# What you need to do
Print the full listing below exactly, keeping every character as it stands.

■ ■ ■ ■

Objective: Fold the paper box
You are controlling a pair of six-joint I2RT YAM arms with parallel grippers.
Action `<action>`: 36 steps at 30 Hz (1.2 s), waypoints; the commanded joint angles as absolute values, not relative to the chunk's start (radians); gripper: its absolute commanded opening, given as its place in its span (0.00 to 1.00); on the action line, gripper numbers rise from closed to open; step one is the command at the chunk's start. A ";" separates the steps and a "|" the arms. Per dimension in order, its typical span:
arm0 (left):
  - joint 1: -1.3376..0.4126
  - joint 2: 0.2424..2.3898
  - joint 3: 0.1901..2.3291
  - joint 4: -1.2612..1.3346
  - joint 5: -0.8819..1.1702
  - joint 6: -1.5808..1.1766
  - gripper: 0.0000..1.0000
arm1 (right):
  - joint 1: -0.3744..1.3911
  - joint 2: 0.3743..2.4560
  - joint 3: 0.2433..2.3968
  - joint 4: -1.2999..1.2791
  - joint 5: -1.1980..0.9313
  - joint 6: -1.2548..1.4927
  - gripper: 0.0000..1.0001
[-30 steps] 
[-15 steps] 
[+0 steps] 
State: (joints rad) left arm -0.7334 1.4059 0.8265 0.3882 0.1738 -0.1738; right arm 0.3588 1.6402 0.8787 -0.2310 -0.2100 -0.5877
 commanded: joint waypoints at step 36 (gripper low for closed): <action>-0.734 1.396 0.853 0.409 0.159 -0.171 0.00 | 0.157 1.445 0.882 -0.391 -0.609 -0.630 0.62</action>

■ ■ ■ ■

# Finished task
Objective: Fold the paper box
You are controlling a pair of six-joint I2RT YAM arms with parallel grippers.
Action `<action>`: 36 steps at 30 Hz (1.2 s), waypoints; the commanded joint angles as absolute values, not relative to the chunk's start (radians); gripper: its absolute commanded opening, given as its place in its span (0.00 to 1.00); on the action line, gripper numbers rise from closed to open; step one is the command at the chunk's start. A ";" separates the steps and a "|" the arms. Per dimension in order, its typical span:
arm0 (left):
  - joint 1: -1.3376..0.4126
  - joint 2: 0.2424..2.3898
  - joint 3: 0.1901..2.3291
  - joint 4: -1.2612..1.3346
  - joint 5: -0.8819..1.1702
  - joint 6: -1.5808..1.1766
  - gripper: 0.0000..1.0000
arm1 (right):
  - joint 1: -0.3744..1.3911
  - joint 2: 0.3743..2.4560
  - joint 3: 0.2433..2.3968
  - joint 4: -1.2999..1.2791
  - joint 5: -1.1980..0.9313
  - joint 6: -1.2548..1.4927
  - gripper: 0.0000..1.0001
[-30 steps] 
[-15 steps] 
[+0 steps] 
State: (joints rad) left arm -0.7334 1.4059 0.8265 0.3882 0.1738 -0.1738; right arm 0.3588 1.6402 0.8787 -0.2310 -0.2100 -0.5877
 commanded: joint waypoints at step 36 (gripper low for closed): <action>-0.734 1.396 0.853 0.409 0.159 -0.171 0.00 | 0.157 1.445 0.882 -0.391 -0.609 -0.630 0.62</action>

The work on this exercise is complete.